If she is private pay, she is paying for all care, room and supplies necessary for her care. Hiring hospice will relieve her of some costs. It will not cover the cost of the room but will pay for all nursing care, medications and supplies necessary for her care (incontinence pads, gloves, etc.). Hospice will not offer any curative care but will concentrate on comfort and dignity of life in her final days. Hospice will take over her care and relieve the facility of doing that.
If you want better updates and more frequent visits, talk to the case mgr about that. Also you may want to take advantage of other Hospice services such as chaplain visits and music therapy. My wife had a hospice nurse come very morning to get her day started by dressing her, showering and getting her to breakfast. I always recommend hospice care.
Hospice was very handy though--the diaper and glove supplies, ointments, hospital bed, oxygen were all free. I got her routine meds ordered, and occasional labs. Hospice was very helpful.
Alzheimer's did not kill mom. With insulin-dependent diabetes, kidney and liver disease she managed to live 90 years old. Those other diseases killed her, because eventually I got a feeding tube in and it kept mom very comfortable and hydrated. I knew mom was dying when she had residuals; normally she had no residuals from the previous day's feeding and water. As soon as I seen those residuals I called my brother to come down as mom was dying because her body was shutting down. She died exactly one week later. But comfortably. I never regretted the feeding tube because dying of dehydration can take weeks. I spared mom that. BUT that feeding tube was a LOT of work. I never had any problem with it. Mom never pulled on it, and I kept it covered with a "tube top" I found on Amazon -- so when I turned mom it would not get accidently pulled on by covers. It worked great around her abdomen and was very comfortable for mom. Mum was so comfortable not once did hospice have to break open that comfort pack. She really did die in total peace, and she did not have a single sore or mark on her skin.
But I had to care for mom 24/7 around the clock and she was my constant obsession as her level of care was frequent. Try doing that for YEARS and YEARS and see what that does to your mind. It's been over a year and I"m still recovering from mom's death, but I am gainfully employed, trying to get my Master's degree and just carrying on with the pulse of the living. Mom is in a better place from the ordeal called life. Only the living suffer.
It doesn't matter what age you are, if you qualify for hospice and a doctor orders it, your insurance will pay for it.

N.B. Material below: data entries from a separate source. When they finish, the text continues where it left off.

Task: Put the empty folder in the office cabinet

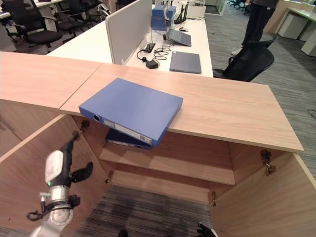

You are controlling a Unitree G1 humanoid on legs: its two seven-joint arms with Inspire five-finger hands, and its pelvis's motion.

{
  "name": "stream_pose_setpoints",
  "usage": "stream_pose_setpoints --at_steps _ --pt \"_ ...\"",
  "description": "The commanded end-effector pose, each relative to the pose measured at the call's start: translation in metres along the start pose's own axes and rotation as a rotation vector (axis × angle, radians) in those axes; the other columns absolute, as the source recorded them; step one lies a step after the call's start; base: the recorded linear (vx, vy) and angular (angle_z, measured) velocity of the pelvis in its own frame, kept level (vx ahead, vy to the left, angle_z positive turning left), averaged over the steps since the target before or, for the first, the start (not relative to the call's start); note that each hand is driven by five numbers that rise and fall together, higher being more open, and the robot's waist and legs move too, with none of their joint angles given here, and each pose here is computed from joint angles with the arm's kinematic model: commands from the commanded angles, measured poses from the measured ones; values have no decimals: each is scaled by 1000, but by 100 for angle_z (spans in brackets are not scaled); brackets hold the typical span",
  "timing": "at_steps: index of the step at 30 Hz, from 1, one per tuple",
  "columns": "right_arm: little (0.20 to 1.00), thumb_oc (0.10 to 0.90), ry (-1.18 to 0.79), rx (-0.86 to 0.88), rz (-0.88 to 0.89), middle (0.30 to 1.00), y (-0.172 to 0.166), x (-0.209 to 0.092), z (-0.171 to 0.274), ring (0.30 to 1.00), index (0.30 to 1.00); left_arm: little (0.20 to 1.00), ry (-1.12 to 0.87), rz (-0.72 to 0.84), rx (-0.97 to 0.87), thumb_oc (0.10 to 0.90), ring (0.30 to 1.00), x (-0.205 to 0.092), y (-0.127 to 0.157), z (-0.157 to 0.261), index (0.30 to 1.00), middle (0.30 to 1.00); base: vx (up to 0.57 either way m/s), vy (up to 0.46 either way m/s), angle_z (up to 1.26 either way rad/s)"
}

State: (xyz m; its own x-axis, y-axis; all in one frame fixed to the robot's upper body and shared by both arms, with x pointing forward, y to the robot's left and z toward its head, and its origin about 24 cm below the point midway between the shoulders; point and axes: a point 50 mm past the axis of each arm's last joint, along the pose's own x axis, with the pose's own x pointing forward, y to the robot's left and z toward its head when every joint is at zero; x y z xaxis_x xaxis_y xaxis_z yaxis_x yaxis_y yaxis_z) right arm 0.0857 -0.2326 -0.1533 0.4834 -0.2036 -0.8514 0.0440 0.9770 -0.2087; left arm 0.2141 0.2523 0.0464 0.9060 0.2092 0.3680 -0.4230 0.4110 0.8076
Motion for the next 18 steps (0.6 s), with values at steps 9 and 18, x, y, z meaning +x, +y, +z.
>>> stream_pose_setpoints --at_steps 9,18 --pt "900 800 -116 -6 37 900 -3 6 30 900 900 900 -561 300 243 800 900 72 73 70 900 900 -1 0 -1" --pt "900 800 -140 -13 23 900 -11 6 35 900 900 900 -688 154 296 800 900 76 67 82 900 900 -6 14 -6"
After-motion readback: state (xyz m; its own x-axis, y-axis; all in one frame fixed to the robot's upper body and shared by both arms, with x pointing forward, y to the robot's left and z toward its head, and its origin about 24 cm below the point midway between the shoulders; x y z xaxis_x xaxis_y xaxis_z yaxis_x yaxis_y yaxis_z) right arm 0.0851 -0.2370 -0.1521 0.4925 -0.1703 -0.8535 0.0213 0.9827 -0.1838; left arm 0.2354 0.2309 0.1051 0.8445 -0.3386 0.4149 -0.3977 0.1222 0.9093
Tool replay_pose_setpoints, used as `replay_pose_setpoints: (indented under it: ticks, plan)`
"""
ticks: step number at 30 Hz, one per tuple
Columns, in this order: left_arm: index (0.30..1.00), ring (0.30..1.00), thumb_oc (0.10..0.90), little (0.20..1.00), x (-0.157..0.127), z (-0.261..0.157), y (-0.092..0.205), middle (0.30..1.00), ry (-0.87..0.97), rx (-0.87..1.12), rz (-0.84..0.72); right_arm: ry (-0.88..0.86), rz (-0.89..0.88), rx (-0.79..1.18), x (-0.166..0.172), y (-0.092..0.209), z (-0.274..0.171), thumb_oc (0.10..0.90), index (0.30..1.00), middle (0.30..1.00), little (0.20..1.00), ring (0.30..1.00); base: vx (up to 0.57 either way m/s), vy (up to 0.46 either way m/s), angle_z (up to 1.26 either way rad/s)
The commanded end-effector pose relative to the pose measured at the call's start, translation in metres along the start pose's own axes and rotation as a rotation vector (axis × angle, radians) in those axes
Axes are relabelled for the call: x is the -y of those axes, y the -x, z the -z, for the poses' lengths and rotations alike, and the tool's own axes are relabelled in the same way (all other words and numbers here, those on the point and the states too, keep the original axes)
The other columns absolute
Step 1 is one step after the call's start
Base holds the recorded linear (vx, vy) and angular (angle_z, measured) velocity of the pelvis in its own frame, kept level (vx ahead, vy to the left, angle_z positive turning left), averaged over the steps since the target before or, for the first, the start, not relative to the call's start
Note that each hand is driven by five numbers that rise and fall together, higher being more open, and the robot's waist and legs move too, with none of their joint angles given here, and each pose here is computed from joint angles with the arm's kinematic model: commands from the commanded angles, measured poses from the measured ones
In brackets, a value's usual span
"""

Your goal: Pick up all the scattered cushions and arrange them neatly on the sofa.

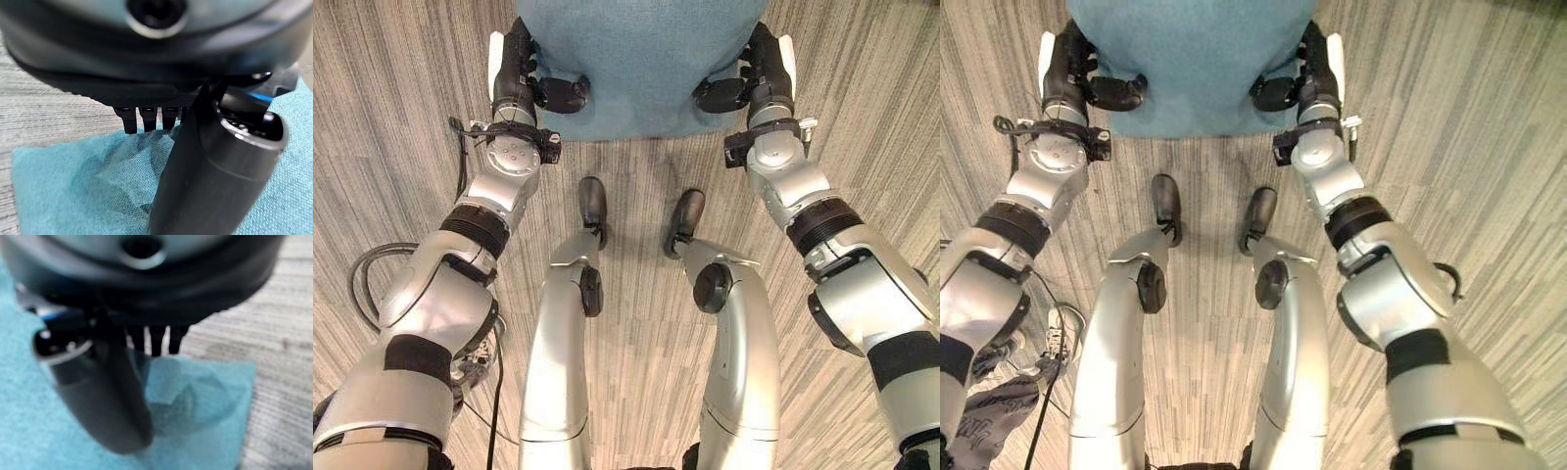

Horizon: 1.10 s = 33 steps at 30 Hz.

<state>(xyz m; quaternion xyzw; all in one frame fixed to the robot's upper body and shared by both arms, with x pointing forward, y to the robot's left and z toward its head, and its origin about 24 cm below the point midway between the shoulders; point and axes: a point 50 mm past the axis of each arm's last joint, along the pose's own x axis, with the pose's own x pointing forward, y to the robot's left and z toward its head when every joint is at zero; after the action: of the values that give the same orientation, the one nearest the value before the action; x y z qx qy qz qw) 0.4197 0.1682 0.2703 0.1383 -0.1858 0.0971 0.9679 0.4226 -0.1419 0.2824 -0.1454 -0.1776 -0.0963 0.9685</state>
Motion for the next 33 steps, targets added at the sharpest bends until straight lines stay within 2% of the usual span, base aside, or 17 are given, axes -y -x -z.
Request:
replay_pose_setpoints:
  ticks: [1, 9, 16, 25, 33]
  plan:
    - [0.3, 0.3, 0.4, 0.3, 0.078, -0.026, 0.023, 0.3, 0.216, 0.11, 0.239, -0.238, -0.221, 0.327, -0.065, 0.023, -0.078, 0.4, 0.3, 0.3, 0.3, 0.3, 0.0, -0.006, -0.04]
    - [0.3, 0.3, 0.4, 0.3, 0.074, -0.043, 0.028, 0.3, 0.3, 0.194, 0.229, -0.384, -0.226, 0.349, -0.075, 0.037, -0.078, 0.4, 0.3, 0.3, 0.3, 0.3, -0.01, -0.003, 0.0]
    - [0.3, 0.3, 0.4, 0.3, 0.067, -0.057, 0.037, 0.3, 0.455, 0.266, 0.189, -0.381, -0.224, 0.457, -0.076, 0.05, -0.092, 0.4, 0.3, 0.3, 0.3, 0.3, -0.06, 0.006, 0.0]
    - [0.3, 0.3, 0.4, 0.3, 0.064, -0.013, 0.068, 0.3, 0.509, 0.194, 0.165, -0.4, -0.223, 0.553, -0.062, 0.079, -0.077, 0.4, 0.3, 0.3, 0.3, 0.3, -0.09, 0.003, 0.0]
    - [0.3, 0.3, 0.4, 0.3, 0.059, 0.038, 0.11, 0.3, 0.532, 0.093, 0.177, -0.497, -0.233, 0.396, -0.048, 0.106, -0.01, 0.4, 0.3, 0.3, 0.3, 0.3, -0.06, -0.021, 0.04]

And there are unquantifiable benefits too. Despite lockdown due to COVID infections, I was allowed in to visit an hour each day; this made a world of difference for me and my Dad! Also, the Hospice Social Worker - who just happened to be fluent in Italian - Dad's first language - spent time talking/singing with him in Italian one day - this turned to to be my Dad's last lucid interaction with another human being. Priceless!
Also Hospice will be there for you AFTER you LO passes - to support you with grief - as needed.
And Hospice should not be costing you anything - paid by Medicare - at least here in NY.
Good Luck
Depending on the nursing home, the staff there may not be able to administer certain medications to your mom. The hospice staff are another set of eyes who are on your mom and will be available 24/7 to help her with any pain issues. I know that when my dad was on hospice (at home), there was a nurse there the last 24 hours he was alive. I know my mom's nursing home wouldn't be able to spare a staff member to be with her that long as she was dying.
Medicare pays for hospice 100%, so you shouldn't have any additional expenses. If you don't like the way the hospice people are doing their job, have a conference with your caseworker, and if you still aren't satisfied, fire them and hire another company. I fired the first company I used with my dad because they weren't responsive enough.